Dust Off That Old Television

From Ad Age, October 17, 2008
TiVo CEO Says End Is Nigh for TV Ads

TiVo CEO Tom Rogers did everything but hang an "end is near" sign around his neck as he tried to rouse a Saturday morning breakfast crowd at the Association of National Advertisers annual conference with warnings of fast-approaching doom for conventional TV ads.

At issue is whether DVR penetration is about to reach the tipping point at which advertiser-supported TV goes the way of the music industry and newspapers -- a scenario Mr. Rogers warned repeatedly is coming soon...
Ever since the introduction of TiVo about 10 years ago we've been hearing the same bullshit over and over -- tv advertising is dead.

If it's so dead, how come I can't watch a goddamn playoff game without a brain damaging barrage of "0% financing," talking fucking geckos, and "drinkability," whatever the hell that is?

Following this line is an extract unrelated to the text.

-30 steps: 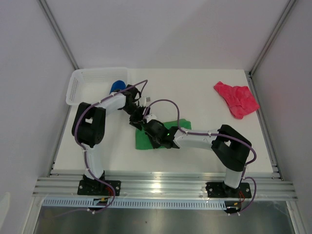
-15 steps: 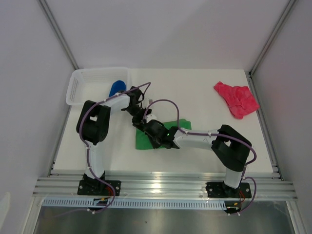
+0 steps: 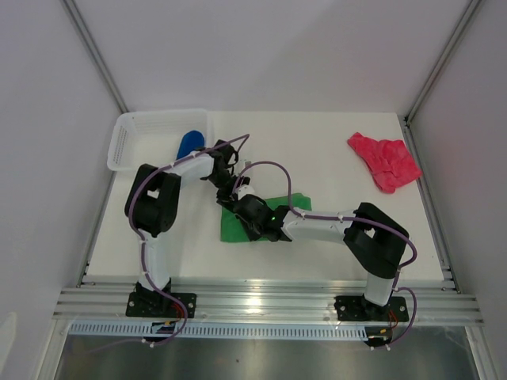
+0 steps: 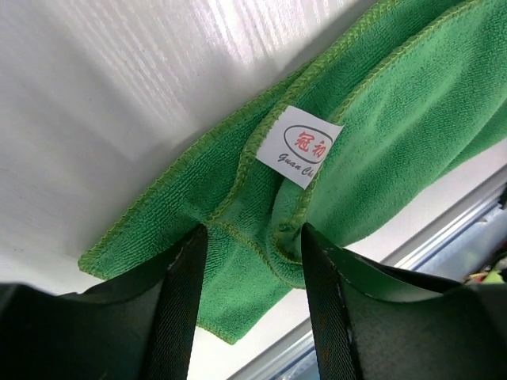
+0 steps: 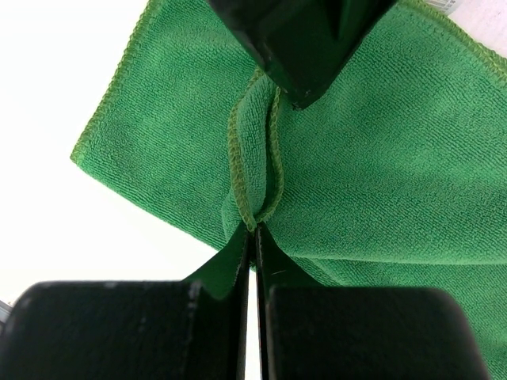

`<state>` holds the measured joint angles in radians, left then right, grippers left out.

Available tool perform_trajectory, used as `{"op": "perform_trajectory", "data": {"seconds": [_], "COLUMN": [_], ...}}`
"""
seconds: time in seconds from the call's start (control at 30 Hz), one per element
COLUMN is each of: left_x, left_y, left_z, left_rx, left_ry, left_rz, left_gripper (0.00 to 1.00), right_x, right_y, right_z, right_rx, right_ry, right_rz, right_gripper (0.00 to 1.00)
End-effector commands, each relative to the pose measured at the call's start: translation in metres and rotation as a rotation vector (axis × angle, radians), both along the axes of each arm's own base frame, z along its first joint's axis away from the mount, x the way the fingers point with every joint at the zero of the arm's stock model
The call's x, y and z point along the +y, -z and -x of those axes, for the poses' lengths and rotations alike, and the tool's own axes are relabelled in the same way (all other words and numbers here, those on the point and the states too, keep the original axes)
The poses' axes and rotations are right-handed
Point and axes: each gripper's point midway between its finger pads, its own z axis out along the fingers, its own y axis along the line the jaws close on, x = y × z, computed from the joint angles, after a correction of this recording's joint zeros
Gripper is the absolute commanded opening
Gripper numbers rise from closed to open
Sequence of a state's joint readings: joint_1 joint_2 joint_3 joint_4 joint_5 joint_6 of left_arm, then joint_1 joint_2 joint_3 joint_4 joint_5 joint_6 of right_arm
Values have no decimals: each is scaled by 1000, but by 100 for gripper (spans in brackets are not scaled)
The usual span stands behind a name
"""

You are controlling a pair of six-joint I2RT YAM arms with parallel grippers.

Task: Roll the towels
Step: Fold the towel

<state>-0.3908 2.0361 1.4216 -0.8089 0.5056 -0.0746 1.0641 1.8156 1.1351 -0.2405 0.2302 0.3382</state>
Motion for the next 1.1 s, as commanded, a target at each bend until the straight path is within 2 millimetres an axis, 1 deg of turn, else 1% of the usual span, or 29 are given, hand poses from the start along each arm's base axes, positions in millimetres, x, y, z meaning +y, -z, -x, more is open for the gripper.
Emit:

Can I just take a minute here to remind Mr. CEO Rogers that DVR playback and video-on-demand (VOD) together account for only 6% of tv viewing.

Now a little math. When viewing DVR playback, viewers skip commercials 60% of the time. Stay with me here.

6% (DVR viewing) X 60% (incidence of skipping) = 3.6% (spots skipped)

But wait. There's less.

We have to adjust this 3.6% number down because...
  • Some of the 6% of DVR viewing is VOD, not tv programming
  • Top rated shows actually get a viewership lift of 20-25% from time-shifted viewing
So, all this hyperventilating is about no more than 3% of spots being missed by "TiVo-ing". More spots are missed by people logging on to the Ad Contrarian.

Okay, maybe not.

And just one more thing. People with low reading comprehension (especially in the media) keep confusing the drop in network viewing with total viewing. Yes, network viewing is way down. But total TV viewing is up 7.6% since 2000.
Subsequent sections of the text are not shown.